» EXERCISE REQUIREMENTS:
Which lines of the records below contain the word "workplace"? Show each one.

» SOURCE MATERIAL:
=== Section Start ===

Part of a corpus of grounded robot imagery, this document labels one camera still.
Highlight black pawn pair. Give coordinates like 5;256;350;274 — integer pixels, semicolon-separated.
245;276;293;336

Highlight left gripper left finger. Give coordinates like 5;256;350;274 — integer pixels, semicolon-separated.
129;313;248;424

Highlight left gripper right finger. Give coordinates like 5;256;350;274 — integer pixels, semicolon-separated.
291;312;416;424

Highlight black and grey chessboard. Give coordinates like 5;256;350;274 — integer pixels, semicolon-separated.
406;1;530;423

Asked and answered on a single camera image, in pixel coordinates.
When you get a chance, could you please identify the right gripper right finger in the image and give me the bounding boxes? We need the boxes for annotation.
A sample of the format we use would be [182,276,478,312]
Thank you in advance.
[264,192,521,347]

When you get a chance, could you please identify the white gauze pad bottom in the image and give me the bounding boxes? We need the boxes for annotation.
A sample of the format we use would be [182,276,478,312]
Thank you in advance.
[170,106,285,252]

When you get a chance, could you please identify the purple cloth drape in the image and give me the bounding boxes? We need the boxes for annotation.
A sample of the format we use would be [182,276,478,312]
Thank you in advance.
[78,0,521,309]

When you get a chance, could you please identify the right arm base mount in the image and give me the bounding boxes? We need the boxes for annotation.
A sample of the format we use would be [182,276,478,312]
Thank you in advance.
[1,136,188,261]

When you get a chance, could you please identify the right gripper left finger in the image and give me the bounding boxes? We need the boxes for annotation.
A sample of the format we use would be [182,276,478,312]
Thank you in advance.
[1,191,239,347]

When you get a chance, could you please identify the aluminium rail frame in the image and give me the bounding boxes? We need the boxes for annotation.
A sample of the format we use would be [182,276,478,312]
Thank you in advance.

=== Section End ===
=== Section Start ===

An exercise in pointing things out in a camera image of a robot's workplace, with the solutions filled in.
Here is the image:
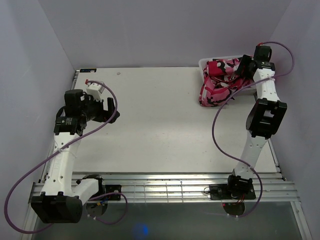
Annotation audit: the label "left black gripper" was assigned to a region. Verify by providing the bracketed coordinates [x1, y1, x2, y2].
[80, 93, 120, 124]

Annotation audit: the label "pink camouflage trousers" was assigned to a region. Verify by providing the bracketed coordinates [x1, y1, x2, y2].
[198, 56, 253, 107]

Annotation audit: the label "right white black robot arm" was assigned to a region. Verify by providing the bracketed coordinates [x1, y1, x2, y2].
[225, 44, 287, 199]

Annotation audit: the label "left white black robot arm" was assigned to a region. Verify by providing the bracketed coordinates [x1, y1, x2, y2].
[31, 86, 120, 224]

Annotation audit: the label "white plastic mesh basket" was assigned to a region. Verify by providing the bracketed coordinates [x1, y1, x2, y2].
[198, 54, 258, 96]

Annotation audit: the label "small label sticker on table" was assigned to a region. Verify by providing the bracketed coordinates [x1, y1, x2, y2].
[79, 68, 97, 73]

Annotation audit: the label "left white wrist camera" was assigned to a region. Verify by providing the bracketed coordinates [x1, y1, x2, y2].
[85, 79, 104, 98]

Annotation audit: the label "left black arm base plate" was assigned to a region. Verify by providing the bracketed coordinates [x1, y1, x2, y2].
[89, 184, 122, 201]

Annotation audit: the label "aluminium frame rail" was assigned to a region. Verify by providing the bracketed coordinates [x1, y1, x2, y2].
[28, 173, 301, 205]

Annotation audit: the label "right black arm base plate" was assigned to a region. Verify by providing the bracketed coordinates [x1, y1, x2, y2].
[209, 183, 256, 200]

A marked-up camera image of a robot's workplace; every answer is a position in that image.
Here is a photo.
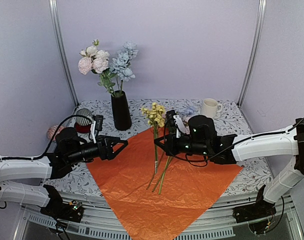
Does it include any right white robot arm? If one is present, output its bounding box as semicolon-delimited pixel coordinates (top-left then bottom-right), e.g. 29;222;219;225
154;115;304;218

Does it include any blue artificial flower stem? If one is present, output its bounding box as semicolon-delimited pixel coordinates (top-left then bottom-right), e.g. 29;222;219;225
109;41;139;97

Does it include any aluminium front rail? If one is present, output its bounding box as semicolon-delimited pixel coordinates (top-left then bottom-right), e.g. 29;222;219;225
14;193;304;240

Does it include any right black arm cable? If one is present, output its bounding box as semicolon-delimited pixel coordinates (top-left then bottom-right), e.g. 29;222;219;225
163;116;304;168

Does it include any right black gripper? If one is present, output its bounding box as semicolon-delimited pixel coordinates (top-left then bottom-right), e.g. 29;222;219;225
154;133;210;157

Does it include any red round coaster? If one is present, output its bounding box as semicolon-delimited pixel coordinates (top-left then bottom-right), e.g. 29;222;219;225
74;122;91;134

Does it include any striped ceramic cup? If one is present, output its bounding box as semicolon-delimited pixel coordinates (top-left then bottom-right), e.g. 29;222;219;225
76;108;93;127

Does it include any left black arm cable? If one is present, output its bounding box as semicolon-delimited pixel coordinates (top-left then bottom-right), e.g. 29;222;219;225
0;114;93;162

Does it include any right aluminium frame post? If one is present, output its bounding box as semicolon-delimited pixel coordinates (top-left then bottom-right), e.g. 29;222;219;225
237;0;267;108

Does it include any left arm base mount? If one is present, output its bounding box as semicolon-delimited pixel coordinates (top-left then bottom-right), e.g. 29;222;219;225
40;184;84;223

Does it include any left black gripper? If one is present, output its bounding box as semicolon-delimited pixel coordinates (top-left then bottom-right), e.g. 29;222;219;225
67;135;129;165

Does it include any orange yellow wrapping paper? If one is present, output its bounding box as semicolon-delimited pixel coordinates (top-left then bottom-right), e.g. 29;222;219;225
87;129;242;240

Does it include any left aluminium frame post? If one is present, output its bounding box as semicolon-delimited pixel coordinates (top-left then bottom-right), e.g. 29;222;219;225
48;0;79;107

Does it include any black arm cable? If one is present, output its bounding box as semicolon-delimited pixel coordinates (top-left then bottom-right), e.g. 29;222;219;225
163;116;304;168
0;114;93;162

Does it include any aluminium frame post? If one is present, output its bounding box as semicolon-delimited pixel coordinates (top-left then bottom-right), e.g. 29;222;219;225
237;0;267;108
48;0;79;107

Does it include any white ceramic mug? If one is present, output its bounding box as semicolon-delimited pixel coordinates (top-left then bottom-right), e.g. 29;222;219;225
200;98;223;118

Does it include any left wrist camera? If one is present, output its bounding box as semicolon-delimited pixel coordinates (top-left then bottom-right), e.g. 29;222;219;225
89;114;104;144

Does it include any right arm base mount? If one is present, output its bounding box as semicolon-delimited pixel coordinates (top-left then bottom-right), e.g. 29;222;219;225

=== Section End ===

» ANSWER FOR THIS EXERCISE:
An exercise in pointing things out in a camera image of a robot's workplace, with the solutions filled in.
A marked-up camera image of a robot's workplace; every answer is a position in that image.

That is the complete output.